Print, exactly as they appear in the listing below, the lines from the line with "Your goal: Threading" to the line with "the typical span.", with both end lines kept.

-- MATERIAL PROVIDED follows --

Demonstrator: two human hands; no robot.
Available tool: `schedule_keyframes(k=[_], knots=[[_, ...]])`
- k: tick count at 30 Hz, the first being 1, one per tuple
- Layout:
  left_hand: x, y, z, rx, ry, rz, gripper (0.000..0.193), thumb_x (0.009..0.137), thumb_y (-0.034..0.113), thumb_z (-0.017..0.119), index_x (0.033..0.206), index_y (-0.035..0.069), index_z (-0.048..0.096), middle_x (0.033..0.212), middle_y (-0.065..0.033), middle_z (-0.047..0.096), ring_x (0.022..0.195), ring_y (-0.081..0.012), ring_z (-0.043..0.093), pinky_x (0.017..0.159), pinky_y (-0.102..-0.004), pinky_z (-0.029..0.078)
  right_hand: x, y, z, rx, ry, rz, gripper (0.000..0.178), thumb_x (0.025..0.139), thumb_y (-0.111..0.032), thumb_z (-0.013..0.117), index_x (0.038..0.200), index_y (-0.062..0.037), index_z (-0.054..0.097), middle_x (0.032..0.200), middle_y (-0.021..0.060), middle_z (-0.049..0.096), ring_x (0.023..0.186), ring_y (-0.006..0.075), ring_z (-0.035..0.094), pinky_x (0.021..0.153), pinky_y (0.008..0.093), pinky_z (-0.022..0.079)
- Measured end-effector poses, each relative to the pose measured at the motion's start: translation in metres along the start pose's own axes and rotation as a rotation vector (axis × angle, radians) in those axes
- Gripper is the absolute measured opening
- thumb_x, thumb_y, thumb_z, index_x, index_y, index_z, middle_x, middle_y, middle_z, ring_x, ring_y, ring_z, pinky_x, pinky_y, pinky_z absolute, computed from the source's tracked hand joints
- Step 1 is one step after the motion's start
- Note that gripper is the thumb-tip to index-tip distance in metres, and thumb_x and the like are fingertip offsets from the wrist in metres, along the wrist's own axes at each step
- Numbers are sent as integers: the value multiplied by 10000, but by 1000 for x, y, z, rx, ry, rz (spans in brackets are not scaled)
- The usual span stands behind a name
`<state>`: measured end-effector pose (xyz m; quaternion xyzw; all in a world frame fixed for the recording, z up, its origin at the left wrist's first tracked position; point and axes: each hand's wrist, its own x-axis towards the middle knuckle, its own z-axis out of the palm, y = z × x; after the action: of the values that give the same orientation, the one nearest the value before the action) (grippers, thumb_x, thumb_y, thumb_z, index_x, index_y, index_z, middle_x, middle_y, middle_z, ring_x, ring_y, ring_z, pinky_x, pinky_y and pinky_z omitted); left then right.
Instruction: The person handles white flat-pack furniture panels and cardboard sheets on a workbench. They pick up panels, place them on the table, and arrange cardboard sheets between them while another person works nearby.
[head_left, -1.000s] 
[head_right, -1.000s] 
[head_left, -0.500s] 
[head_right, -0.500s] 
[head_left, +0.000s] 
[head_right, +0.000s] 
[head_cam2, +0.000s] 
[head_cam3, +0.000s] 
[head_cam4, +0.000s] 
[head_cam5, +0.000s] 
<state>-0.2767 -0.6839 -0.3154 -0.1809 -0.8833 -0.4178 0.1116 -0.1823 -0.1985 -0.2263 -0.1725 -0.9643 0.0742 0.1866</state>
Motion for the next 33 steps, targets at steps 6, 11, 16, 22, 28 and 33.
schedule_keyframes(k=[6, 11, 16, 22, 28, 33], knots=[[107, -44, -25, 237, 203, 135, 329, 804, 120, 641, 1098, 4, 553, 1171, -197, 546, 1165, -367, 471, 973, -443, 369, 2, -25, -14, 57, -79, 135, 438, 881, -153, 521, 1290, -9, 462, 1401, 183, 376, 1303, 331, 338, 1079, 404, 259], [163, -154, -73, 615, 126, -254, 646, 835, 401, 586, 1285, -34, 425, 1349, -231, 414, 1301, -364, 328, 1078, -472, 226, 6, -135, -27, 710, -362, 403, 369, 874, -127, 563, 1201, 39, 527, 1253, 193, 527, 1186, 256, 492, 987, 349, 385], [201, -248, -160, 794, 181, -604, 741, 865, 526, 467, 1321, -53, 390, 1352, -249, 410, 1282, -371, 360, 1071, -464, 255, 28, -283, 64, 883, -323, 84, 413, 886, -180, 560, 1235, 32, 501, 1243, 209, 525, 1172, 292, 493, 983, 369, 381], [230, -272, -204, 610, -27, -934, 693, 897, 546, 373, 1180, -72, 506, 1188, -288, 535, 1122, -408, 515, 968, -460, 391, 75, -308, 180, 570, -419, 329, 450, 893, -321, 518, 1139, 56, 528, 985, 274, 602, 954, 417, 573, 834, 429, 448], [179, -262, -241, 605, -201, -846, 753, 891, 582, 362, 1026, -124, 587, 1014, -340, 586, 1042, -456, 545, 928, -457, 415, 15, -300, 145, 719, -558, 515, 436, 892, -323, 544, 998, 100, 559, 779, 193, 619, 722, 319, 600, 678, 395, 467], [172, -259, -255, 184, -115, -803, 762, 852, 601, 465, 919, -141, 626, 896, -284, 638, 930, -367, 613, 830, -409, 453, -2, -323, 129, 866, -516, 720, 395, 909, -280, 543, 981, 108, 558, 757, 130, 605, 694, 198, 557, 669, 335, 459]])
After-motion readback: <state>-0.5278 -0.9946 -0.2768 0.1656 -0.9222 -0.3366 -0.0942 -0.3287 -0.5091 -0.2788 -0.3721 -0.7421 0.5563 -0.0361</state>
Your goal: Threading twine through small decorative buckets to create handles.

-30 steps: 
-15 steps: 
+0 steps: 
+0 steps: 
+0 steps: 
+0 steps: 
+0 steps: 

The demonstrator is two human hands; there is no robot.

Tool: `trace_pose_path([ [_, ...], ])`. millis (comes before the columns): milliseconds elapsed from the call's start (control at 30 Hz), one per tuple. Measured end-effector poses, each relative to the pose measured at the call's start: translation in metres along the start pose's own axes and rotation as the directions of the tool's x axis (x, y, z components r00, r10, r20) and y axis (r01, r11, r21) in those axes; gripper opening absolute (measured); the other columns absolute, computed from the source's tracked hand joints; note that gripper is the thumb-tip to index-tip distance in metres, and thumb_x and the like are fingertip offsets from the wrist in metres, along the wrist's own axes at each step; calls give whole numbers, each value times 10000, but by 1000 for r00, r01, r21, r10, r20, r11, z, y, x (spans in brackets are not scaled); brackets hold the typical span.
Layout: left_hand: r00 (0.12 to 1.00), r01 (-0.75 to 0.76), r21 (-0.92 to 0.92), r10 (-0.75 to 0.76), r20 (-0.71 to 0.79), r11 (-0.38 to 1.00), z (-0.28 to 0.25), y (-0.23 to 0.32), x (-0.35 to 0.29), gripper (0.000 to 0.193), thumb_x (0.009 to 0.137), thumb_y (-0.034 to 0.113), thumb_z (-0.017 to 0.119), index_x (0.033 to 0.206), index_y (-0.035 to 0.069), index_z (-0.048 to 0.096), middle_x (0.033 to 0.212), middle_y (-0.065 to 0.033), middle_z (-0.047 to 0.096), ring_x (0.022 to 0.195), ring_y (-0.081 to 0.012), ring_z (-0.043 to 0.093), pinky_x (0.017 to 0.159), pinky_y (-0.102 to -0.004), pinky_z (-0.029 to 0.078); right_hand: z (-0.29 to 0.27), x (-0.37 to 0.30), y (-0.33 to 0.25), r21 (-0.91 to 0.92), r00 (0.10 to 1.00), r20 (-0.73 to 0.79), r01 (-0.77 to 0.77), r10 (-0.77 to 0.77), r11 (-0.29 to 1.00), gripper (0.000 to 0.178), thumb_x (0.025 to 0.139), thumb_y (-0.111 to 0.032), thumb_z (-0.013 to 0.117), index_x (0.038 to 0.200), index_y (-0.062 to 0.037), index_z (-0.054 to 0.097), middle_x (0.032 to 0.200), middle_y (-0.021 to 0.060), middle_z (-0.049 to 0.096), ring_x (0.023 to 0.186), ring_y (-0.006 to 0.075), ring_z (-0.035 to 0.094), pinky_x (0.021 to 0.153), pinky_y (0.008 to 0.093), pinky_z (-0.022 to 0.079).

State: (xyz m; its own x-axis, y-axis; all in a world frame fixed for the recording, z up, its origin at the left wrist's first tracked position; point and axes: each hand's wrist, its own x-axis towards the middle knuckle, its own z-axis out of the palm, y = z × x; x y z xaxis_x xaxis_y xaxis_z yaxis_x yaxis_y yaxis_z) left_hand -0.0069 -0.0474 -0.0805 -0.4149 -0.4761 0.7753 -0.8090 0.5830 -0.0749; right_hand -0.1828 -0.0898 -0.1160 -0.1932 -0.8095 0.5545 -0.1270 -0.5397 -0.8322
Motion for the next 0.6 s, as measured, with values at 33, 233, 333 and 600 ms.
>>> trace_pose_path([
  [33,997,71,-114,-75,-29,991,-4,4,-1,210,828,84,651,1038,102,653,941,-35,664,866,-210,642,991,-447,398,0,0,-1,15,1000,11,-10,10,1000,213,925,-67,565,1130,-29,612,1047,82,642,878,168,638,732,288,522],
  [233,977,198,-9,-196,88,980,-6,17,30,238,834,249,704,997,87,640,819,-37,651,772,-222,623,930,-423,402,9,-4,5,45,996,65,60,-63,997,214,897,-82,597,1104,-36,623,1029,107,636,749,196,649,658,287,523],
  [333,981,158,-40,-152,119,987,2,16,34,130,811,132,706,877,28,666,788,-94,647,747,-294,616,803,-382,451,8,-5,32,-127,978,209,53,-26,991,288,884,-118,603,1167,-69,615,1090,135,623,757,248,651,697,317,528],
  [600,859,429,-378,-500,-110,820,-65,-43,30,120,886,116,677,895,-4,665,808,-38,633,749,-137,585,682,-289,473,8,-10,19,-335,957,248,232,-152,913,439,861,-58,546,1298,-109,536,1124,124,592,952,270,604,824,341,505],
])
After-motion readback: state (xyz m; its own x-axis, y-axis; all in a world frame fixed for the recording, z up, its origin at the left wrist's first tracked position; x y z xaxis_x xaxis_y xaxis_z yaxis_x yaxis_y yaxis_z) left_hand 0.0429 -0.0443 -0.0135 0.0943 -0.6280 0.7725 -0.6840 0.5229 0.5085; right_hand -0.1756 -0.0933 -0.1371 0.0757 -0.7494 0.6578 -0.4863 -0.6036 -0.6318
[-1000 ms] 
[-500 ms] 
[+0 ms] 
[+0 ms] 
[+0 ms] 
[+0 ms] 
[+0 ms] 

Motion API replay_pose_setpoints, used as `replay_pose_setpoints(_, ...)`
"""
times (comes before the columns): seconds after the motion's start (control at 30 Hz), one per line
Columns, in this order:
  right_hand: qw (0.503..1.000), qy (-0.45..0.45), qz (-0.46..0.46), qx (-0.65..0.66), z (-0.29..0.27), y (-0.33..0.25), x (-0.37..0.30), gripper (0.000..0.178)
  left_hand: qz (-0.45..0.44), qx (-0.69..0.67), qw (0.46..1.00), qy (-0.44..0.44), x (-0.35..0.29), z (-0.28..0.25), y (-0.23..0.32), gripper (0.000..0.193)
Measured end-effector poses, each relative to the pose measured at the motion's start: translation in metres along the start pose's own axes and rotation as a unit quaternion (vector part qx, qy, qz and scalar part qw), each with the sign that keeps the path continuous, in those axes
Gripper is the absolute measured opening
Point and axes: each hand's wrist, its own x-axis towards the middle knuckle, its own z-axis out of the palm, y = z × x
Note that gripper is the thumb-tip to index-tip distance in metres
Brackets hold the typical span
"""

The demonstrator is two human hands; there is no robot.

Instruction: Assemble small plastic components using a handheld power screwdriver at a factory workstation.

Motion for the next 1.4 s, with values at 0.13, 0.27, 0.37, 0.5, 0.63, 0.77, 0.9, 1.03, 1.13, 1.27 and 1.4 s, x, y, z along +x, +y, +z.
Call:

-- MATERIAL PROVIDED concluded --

## OUTPUT BELOW
Your goal: Threading twine through small decorative buckets to create handles.

-30 steps: 
-15 steps: 
+0 steps: 
+0 steps: 
+0 steps: 
+0 steps: 
+0 steps: 

The demonstrator is two human hands; there is no robot.

Tool: `trace_pose_path([ [_, ...], ])`. millis (comes before the columns): milliseconds elapsed from the call's start (control at 30 Hz), one per tuple. Measured end-effector poses, each relative to the pose measured at the call's start: translation in metres along the start pose's own axes and rotation as the directions of the tool's x axis (x, y, z components r00, r10, r20) and y axis (r01, r11, r21) in those axes; gripper opening absolute (measured); the other columns absolute, computed from the source's tracked hand joints; note that gripper is the thumb-tip to index-tip distance in metres, and thumb_x and the like are fingertip offsets from the wrist in metres, along the wrist's own axes at each step; calls give whole numbers, each value times 10000, but by 1000 for r00, r01, r21, r10, r20, r11, z, y, x (spans in brackets are not scaled); brackets hold the typical span.

What the exercise asked for is now done.